Lolk K, Werenberg Dreier J, Christensen J. Epilepsy Behav. 2024; 156: e109807.

Copyright

(Copyright © 2024, Elsevier Publishing)

DOI

10.1016/j.yebeh.2024.109807

PMID

38678986

Abstract

Highlights

• Measures of individual and neighborhood-level deprivation were both associated with higher incidence rates of traumatic brain injury.

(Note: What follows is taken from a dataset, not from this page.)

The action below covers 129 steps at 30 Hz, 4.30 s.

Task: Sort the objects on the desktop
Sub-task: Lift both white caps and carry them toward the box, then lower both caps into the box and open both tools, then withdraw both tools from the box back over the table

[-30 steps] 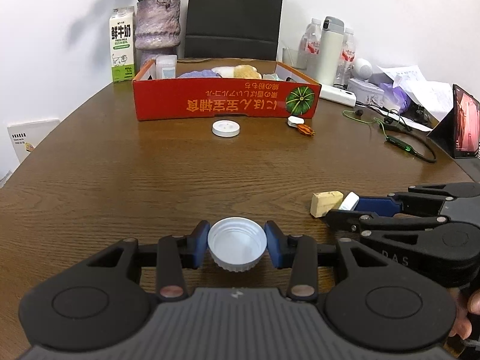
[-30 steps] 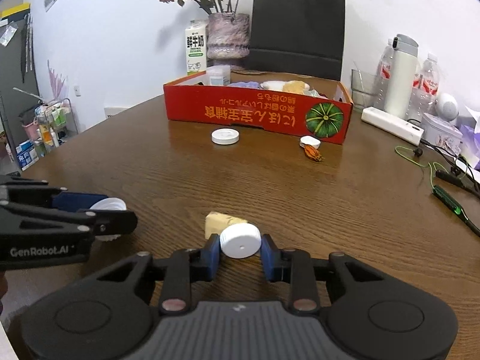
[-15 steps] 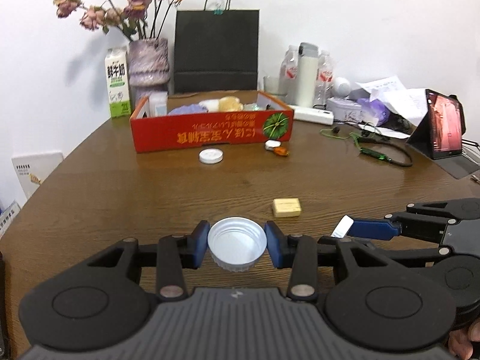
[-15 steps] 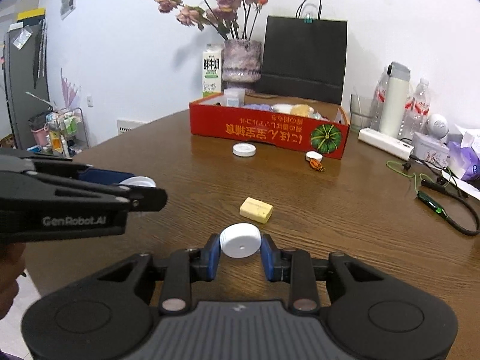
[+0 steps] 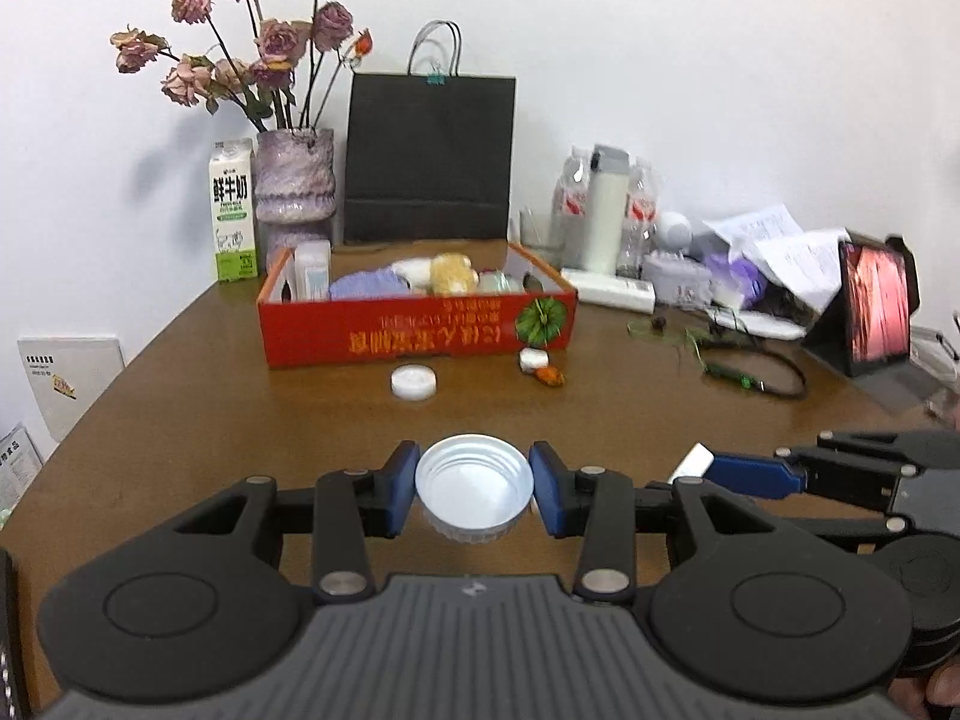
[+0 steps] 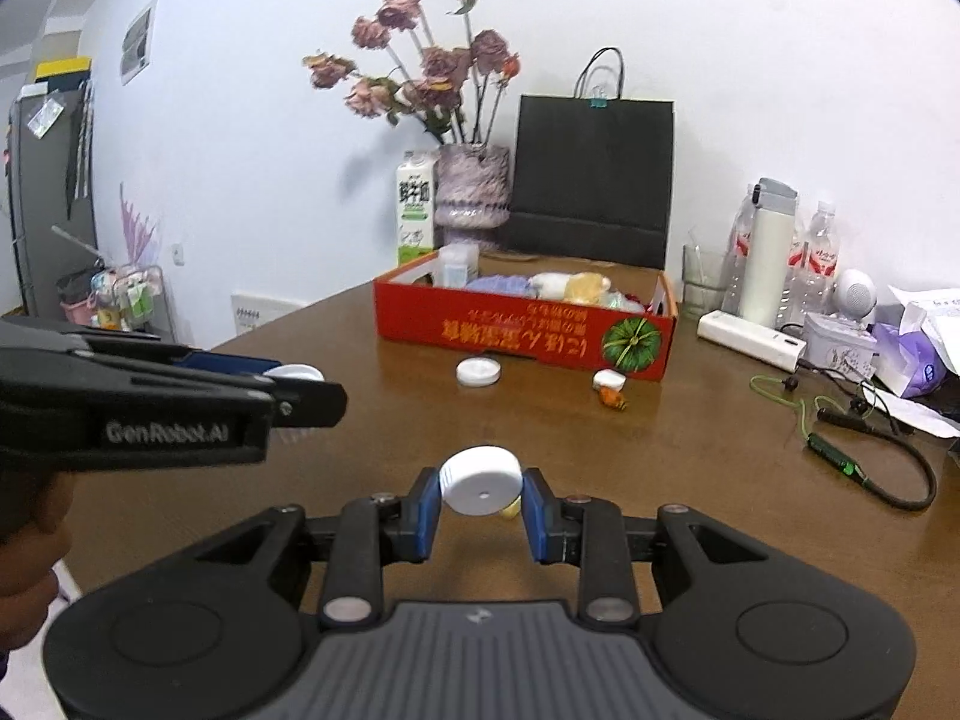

• In the absence of traumatic brain injury, individual-level deprivation was associated with higher risk of epilepsy in adults, while neighborhood-level deprivation was not associated with risk of epilepsy in any life phase.

• After a traumatic brain injury, the absolute (but not relative) risk of epilepsy was higher in adults of individual-level socioeconomic deprivation, compared to adults without, while the relative (but not absolute) risk of epilepsy was higher in children and adolescents from socially deprived neighborhoods, compared to those of not deprived neighborhoods.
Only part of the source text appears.